Présentation
La protéomique ciblée se concentre sur la quantification d’un ensemble prédéfini de protéines avec une haute sensibilité, spécificité et rapidité, contrairement à la protéomique de découverte qui vise une couverture large et non ciblée. La technique la plus largement adoptée est la surveillance de réaction sélectionnée (SRM, également appelée surveillance de réaction multiple ou MRM) réalisée sur des spectromètres de masse triple quadripôle. Les analyses SRM ciblent des transitions précurseur-fragment peptidiques spécifiques, appelées peptides protéotypiques, qui représentent de manière unique la protéine d’intérêt. Cette approche offre une précision quantitative comparable aux immunoessais tout en offrant une capacité de multiplexage plus élevée et un développement d’analyse plus rapide.
Méthodes
Le développement de l’analyse commence par la sélection de peptides protéotypiques — des peptides uniques à la protéine cible, qui volent bien dans le spectromètre de masse et produisent des ions fragments intenses. Pour chaque peptide, plusieurs transitions (m/z de l’ion précurseur vers m/z de l’ion fragment) sont surveillées pendant la période d’élution chromatographique. Les étalons internes, généralement des versions marquées aux isotopes stables des peptides cibles, sont ajoutés à l’échantillon à des concentrations connues pour permettre une quantification absolue.
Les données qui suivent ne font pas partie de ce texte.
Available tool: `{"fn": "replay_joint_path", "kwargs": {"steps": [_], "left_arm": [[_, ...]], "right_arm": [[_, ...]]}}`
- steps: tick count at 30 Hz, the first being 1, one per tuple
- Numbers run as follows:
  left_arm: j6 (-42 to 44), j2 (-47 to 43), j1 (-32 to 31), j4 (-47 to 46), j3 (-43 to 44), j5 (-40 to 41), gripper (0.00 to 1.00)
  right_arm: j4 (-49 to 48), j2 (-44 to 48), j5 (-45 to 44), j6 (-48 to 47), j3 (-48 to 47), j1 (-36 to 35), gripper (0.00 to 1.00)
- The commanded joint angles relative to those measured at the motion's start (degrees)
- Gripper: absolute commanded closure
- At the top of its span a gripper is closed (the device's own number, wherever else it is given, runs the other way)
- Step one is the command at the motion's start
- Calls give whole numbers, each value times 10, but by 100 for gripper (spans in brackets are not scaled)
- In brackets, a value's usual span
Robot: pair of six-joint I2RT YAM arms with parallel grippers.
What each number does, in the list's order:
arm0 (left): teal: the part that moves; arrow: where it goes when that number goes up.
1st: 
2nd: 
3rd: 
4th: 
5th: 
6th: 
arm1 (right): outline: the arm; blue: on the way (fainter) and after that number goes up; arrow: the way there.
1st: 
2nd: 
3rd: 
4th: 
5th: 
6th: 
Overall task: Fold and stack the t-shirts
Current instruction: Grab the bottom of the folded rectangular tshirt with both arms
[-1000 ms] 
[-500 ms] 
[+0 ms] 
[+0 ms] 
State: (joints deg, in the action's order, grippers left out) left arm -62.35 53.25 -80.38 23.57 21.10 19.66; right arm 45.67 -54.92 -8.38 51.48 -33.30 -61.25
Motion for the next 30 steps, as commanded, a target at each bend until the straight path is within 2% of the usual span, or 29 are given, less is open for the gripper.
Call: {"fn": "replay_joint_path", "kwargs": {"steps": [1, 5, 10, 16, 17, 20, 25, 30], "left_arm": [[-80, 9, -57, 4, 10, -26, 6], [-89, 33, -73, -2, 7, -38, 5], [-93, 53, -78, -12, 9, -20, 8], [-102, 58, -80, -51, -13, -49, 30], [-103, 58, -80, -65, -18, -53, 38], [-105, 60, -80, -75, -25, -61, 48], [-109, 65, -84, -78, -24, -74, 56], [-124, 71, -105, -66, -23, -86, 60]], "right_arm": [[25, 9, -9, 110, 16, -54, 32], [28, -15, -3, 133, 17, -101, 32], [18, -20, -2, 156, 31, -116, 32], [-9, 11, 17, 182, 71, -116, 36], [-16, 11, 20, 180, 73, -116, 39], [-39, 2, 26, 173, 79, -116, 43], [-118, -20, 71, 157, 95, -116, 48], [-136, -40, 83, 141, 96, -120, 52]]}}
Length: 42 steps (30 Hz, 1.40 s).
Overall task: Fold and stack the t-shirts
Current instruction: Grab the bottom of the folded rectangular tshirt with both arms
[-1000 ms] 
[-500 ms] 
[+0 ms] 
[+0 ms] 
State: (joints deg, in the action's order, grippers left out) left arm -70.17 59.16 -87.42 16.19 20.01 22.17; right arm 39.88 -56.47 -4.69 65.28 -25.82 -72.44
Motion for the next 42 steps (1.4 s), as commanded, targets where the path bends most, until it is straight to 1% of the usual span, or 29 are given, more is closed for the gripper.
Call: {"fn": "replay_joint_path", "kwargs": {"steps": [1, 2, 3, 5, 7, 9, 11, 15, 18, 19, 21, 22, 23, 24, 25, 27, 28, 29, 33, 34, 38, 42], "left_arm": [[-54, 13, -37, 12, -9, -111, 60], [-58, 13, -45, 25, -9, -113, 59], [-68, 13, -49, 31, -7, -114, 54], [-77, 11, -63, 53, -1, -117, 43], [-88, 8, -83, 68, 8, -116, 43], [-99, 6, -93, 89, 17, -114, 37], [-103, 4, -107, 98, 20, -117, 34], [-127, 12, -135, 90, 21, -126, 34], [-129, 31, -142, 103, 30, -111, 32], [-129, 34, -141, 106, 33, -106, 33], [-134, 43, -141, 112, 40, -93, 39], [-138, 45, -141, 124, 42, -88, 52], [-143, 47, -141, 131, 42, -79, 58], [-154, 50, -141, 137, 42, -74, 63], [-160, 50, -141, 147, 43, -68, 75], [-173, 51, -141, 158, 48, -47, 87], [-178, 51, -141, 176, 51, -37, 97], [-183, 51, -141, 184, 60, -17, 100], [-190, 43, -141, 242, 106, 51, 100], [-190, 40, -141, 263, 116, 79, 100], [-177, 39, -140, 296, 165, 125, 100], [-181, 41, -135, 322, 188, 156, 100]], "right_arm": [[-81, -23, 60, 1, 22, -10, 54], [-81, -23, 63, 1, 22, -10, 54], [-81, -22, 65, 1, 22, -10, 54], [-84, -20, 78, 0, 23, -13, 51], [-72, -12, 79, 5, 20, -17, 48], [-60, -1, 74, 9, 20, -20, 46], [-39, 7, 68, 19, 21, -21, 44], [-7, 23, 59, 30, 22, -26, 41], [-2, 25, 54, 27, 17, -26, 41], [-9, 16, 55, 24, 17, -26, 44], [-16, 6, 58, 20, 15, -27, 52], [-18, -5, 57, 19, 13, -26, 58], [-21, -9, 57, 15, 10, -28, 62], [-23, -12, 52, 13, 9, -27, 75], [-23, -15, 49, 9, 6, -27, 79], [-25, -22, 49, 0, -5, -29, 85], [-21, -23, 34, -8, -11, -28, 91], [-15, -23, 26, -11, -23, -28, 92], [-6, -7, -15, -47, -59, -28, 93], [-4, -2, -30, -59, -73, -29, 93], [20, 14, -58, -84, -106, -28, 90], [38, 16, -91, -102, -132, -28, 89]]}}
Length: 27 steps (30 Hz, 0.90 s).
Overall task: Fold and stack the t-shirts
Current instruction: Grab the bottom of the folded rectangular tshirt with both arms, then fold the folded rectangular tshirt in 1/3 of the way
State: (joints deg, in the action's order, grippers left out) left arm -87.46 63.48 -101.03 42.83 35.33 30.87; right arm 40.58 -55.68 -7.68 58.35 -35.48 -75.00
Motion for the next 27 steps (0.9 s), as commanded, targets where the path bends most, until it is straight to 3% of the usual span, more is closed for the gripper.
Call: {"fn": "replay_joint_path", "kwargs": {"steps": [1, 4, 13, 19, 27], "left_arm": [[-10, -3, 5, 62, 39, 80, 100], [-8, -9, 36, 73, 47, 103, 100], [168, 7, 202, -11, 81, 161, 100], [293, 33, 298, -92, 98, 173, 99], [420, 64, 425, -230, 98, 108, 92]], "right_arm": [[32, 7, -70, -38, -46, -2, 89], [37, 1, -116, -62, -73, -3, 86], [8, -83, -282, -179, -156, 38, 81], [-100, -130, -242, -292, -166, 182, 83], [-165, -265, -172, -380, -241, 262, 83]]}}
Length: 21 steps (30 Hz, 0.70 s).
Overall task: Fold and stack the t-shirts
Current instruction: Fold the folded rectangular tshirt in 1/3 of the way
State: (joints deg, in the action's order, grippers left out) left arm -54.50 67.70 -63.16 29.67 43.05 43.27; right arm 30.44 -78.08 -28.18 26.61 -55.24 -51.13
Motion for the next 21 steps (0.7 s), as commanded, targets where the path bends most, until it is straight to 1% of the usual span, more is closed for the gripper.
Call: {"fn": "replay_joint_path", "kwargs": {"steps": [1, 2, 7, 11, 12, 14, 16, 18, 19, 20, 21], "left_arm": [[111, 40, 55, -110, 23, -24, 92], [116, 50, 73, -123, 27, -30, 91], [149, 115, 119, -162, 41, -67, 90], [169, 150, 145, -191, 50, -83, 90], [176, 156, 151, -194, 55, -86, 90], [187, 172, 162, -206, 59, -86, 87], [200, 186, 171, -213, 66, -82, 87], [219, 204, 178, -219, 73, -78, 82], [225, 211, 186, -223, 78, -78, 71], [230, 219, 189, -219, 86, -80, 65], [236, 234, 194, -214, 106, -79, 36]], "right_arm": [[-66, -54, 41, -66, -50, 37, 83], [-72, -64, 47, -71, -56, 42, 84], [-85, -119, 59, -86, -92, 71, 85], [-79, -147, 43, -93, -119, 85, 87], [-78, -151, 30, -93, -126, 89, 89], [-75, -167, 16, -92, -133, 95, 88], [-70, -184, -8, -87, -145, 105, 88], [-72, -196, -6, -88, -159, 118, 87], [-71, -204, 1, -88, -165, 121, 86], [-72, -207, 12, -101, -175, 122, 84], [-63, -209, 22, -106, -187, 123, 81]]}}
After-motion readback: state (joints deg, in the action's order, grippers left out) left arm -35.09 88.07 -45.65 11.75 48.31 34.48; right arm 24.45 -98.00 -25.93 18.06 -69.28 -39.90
La surveillance de réaction parallèle (PRM) sur les instruments Orbitrap offre une approche apparentée avec une acquisition à haute résolution en spectre complet. Les méthodes d’acquisition indépendante des données (DIA) comme SWATH-MS comblent le fossé entre l’analyse de découverte et l’analyse ciblée en enregistrant tous les ions fragments de tous les précurseurs de manière systématique.
Applications
La protéomique ciblée est la méthode de choix pour vérifier et valider les biomarqueurs candidats découverts dans les études non ciblées. Elle est largement utilisée en recherche clinique pour quantifier des panels de protéines liées à des maladies spécifiques. Les analyses complètent les mesures traditionnelles par ELISA, offrent une alternative aux approches basées sur les gels et peuvent être multiplexées pour suivre des dizaines de protéines en une seule analyse. L’intégration avec la séparation par HPLC et la détection par spectrométrie de masse garantit une quantification robuste, tandis que les essais de quantification des protéines fournissent une validation orthogonale de la concentration protéique totale.